### To do
Return all lines from the listing below that include the word "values".

### Record excerpts
════════════════

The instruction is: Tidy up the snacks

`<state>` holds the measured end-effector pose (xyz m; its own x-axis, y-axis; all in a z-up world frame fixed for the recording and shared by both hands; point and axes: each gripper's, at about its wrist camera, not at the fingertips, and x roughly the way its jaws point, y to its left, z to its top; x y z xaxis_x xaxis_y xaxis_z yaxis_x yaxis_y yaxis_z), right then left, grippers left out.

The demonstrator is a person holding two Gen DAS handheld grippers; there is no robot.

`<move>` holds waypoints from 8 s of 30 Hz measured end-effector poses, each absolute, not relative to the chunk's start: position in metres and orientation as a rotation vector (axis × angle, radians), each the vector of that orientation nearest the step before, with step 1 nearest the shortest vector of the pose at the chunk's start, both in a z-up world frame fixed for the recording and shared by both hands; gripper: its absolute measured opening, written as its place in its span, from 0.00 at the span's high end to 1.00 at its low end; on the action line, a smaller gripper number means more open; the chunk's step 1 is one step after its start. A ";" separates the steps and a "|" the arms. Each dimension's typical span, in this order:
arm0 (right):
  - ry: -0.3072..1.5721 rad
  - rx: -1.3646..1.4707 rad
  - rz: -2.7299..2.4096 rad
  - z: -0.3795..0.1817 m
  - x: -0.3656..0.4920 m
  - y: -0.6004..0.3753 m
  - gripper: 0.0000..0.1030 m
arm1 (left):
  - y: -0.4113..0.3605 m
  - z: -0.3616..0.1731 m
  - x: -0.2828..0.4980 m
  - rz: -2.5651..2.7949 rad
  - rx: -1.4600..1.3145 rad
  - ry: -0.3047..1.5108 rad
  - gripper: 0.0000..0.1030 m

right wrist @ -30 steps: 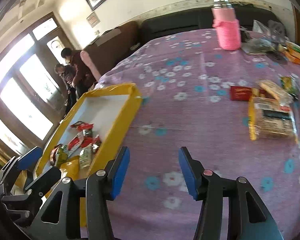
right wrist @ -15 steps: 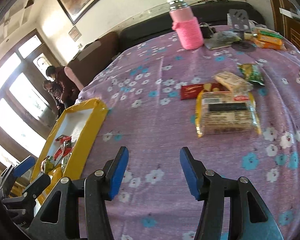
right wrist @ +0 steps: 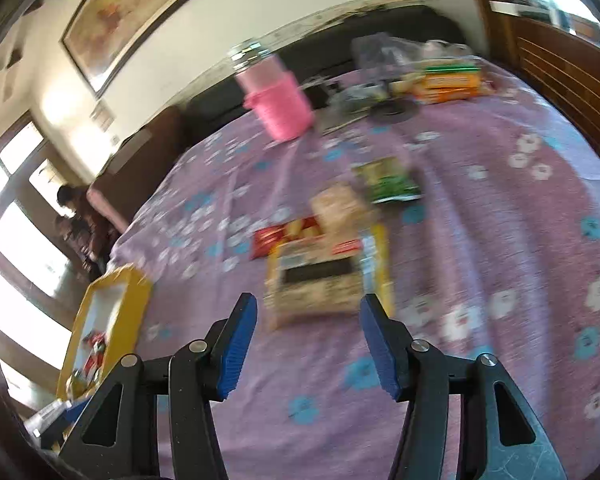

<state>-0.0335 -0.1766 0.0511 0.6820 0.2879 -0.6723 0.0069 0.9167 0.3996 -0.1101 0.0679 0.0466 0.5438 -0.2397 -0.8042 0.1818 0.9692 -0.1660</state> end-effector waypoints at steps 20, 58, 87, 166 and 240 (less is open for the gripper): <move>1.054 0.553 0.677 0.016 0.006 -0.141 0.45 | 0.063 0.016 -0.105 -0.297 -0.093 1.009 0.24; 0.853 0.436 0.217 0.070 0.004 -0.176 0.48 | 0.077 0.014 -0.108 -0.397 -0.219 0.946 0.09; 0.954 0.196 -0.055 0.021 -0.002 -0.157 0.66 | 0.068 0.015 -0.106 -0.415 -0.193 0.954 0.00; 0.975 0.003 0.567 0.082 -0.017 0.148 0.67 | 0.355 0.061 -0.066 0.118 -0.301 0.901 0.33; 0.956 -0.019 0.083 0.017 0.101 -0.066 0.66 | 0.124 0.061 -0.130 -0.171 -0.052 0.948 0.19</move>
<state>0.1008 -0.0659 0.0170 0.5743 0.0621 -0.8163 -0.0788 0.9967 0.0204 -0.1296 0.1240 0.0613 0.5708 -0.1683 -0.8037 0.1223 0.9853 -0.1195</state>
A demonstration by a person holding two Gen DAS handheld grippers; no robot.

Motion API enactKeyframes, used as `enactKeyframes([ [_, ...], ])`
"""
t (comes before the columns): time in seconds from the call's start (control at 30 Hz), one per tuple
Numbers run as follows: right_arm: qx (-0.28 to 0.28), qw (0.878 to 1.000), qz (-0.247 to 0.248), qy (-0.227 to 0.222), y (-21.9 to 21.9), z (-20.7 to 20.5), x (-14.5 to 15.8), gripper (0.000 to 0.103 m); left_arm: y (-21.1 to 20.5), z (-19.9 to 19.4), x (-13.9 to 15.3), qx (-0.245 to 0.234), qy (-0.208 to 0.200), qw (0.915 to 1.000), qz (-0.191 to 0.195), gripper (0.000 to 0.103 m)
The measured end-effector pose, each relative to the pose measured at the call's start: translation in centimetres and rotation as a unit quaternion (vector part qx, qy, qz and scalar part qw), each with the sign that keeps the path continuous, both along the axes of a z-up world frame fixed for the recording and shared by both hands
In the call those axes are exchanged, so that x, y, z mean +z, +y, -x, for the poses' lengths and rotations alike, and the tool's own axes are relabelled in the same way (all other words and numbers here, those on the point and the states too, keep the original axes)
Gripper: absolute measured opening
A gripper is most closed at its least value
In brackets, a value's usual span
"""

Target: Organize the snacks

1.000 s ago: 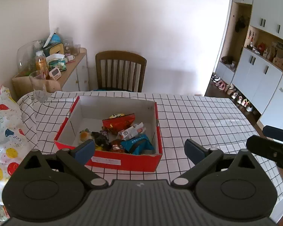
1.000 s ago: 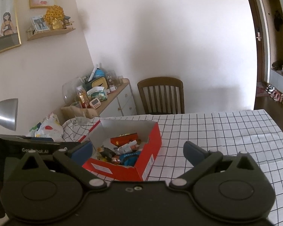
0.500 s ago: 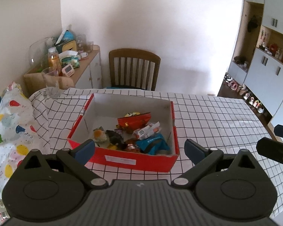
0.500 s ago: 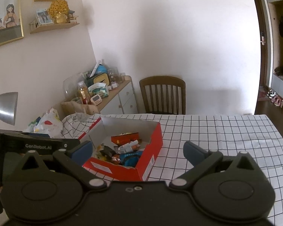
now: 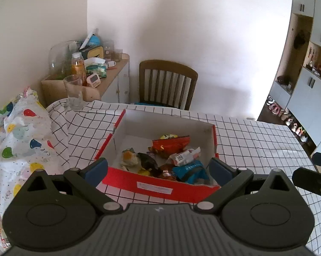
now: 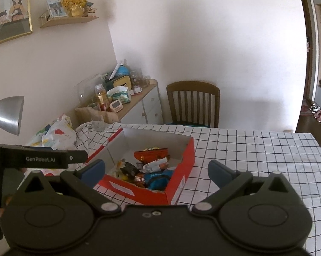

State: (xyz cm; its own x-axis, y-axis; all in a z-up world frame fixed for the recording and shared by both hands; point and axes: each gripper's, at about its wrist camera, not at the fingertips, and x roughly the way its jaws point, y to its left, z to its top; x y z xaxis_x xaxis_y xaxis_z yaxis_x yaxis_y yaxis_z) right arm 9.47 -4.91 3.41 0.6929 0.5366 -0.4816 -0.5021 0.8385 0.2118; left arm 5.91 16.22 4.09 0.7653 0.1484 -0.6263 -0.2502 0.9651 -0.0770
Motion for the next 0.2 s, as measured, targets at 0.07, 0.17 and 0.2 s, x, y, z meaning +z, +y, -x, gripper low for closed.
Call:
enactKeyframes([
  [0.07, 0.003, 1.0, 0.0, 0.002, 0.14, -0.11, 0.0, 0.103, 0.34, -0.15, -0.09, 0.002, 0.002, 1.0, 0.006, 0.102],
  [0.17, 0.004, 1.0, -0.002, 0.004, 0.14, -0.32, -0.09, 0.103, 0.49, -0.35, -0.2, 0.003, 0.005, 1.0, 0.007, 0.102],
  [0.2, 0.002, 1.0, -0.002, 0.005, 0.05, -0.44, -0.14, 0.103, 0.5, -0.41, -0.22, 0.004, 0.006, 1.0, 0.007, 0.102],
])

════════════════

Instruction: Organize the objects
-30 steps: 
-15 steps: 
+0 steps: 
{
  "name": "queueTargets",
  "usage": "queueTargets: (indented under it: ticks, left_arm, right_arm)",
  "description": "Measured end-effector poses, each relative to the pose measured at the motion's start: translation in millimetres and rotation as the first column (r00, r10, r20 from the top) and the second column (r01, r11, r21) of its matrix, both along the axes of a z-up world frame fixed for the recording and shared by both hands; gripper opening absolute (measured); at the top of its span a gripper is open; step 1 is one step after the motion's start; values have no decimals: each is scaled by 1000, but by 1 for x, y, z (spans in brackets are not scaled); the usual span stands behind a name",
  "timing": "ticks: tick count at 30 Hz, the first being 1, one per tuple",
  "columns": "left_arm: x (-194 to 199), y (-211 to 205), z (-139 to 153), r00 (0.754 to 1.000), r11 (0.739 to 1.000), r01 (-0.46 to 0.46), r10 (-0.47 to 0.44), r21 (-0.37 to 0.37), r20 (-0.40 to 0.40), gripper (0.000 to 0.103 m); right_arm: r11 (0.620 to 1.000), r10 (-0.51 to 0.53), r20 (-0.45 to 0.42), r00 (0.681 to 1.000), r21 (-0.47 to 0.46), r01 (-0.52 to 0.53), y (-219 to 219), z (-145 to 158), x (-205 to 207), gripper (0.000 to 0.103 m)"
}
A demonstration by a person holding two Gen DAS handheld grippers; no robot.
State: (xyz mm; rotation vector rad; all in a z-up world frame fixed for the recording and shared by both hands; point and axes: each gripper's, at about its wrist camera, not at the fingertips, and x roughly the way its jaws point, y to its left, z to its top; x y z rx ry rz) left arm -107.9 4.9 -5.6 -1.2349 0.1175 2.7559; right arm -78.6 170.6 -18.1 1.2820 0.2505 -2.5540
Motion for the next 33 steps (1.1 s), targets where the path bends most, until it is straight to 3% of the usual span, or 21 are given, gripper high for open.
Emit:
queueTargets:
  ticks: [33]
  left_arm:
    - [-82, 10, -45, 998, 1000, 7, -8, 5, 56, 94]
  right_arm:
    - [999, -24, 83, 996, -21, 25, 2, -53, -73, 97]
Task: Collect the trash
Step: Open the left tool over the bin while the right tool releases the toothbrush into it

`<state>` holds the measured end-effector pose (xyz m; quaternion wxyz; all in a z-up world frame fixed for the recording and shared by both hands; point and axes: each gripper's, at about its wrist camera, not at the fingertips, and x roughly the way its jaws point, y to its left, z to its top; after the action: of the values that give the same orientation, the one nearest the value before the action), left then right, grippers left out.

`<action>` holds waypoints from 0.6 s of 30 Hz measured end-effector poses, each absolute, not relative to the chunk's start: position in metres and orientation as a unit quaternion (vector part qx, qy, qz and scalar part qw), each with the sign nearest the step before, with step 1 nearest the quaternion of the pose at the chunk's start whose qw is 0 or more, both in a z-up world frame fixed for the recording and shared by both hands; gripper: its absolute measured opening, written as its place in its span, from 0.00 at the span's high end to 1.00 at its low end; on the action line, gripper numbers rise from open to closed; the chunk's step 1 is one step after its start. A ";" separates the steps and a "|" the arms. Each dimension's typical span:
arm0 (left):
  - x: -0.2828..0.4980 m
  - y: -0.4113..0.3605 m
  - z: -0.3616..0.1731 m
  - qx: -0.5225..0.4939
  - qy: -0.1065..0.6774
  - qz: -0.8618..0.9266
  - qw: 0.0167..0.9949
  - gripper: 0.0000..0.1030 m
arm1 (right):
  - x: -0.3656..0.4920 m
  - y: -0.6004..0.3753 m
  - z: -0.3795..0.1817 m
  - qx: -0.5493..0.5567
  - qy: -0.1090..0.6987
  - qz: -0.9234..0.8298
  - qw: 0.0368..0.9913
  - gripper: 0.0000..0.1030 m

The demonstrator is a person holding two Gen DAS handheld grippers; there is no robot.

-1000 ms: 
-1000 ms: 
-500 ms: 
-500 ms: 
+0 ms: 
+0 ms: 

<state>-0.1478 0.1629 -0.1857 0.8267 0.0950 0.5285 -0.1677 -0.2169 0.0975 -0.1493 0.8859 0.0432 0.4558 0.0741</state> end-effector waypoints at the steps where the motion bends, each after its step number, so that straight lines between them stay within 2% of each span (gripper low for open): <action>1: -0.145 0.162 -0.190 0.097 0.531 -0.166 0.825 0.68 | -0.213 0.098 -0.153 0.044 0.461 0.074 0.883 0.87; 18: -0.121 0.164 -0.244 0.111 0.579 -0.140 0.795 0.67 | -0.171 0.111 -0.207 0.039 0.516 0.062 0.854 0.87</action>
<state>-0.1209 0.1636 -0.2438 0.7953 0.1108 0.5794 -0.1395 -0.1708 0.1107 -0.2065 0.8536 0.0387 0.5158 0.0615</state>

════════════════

### Answer box
  "description": "Measured end-effector poses, each relative to the pose measured at the motion's start: translation in millimetres and rotation as the first column (r00, r10, r20 from the top) and the second column (r01, r11, r21) of its matrix, both along the axes of a z-up world frame fixed for the recording and shared by both hands; gripper opening absolute (measured); at the top of its span a gripper is open; step 1 is one step after the motion's start; values have no decimals: each is scaled by 1000, but by 1 for x, y, z (spans in brackets are not scaled); the usual span stands behind a name",
`<state>` holds the measured end-effector pose (xyz m; quaternion wxyz; all in a z-up world frame fixed for the recording and shared by both hands; point and axes: each gripper's, at about its wrist camera, not at the fingertips, and x roughly the way its jaws point, y to its left, z to its top; after the action: of the values that give the same orientation, the one nearest the value before the action), left then right, grippers left out.

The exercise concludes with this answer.